Entonces, el oficial torturador golpeó a la oscuridad con su temido látigo en el preciso instante en que nos permitía romper filas. Mi tocayo y yo nos apresuramos, más de lo necesario, a volver a nuestro sitio. Allí nos acurrucamos de nuevo, pero en lugar de cruzar los brazos para protegernos del frío, lo que hicimos fue taparnos los oídos con las manos para no escuchar el golpe del látigo en la carne, seguido por gritos de dolor.

Tres días más tarde, fuimos puestos en libertad, sin más ni menos. Al llegar a la sede política, no solo olíamos mal, sino que una nueva tarea subversiva nos esperaba. En vista de que no teníamos cómo financiar la conferencia campesina, un artista, en línea ascendente, llamado Manuel Camargo, había dibujado un cuadro, alusivo a dicho encuentro, cuyas litografías teníamos que venderlas para recaudar fondos.

Yo recibí tres reproducciones de esa obra, de las cuales ninguna logré vender. Cada una costaba demasiado y, además, todos mis parientes y amigos cercanos padecían de angustia causada por inestabilidad monetaria. Así que, pasada la conferencia, en alguna parte de la casa de mi madre guardé dichas litografías, yo las llamo afiches, lejos de las polillas y, por qué no decirlo, del olvido. Eso porque un quinquenio más tarde tuve que acomodarme en Suecia, en calidad de refugiado político.

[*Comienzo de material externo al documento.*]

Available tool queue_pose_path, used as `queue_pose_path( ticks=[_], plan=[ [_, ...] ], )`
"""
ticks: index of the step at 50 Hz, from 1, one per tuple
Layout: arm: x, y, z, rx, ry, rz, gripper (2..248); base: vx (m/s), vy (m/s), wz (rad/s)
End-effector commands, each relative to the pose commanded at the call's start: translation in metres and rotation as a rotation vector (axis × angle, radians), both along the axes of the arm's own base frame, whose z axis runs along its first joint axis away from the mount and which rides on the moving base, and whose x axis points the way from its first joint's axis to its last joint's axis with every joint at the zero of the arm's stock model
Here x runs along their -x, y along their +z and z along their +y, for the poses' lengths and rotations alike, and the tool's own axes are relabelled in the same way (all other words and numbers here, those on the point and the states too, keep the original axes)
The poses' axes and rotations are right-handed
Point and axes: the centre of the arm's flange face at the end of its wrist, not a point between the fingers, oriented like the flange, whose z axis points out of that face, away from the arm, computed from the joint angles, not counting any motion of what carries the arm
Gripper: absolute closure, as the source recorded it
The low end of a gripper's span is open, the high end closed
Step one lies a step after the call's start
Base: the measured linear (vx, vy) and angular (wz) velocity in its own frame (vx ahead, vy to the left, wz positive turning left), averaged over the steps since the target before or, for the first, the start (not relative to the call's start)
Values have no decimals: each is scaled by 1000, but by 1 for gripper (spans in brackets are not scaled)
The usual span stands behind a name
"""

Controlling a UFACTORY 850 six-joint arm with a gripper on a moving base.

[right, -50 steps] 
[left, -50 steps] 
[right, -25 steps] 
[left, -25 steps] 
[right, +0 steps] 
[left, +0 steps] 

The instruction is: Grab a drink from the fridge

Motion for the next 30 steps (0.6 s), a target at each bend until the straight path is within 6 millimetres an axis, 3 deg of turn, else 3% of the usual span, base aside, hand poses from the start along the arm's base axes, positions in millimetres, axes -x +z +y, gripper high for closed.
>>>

Acá, en la tierra de Strindberg, una tarde otoñal, cuando más caían las hojas de los árboles, tuve la misma sensación que sufrí cuando fui llevado con mi tocayo al espantoso patio de la estación de policía de la 24. Entonces, le pedí a mi hermana que me enviara los tres preciados afiches. Así fue. Uno lo envíe, antes de que cayera el muro de Berlín, a una pareja de amigos exiliados en Paris. El otro lo mandé a enmarcar y lo conservo colgado en la pared de una cabaña, ubicada en la mitad de un bosque sueco. El tercero lo llevé de regreso a Colombia. En estos días, de reencuentros con queridos amigos, se lo ofrecí de regalo al profesor Gonzalo Sánchez, en gratitud por su amistad y por haber sido el primero en visitarnos cuando estuve detenido en aquel horrendo patio con mi tocayo Víctor, de quien nunca volví a saber en qué pasos anda.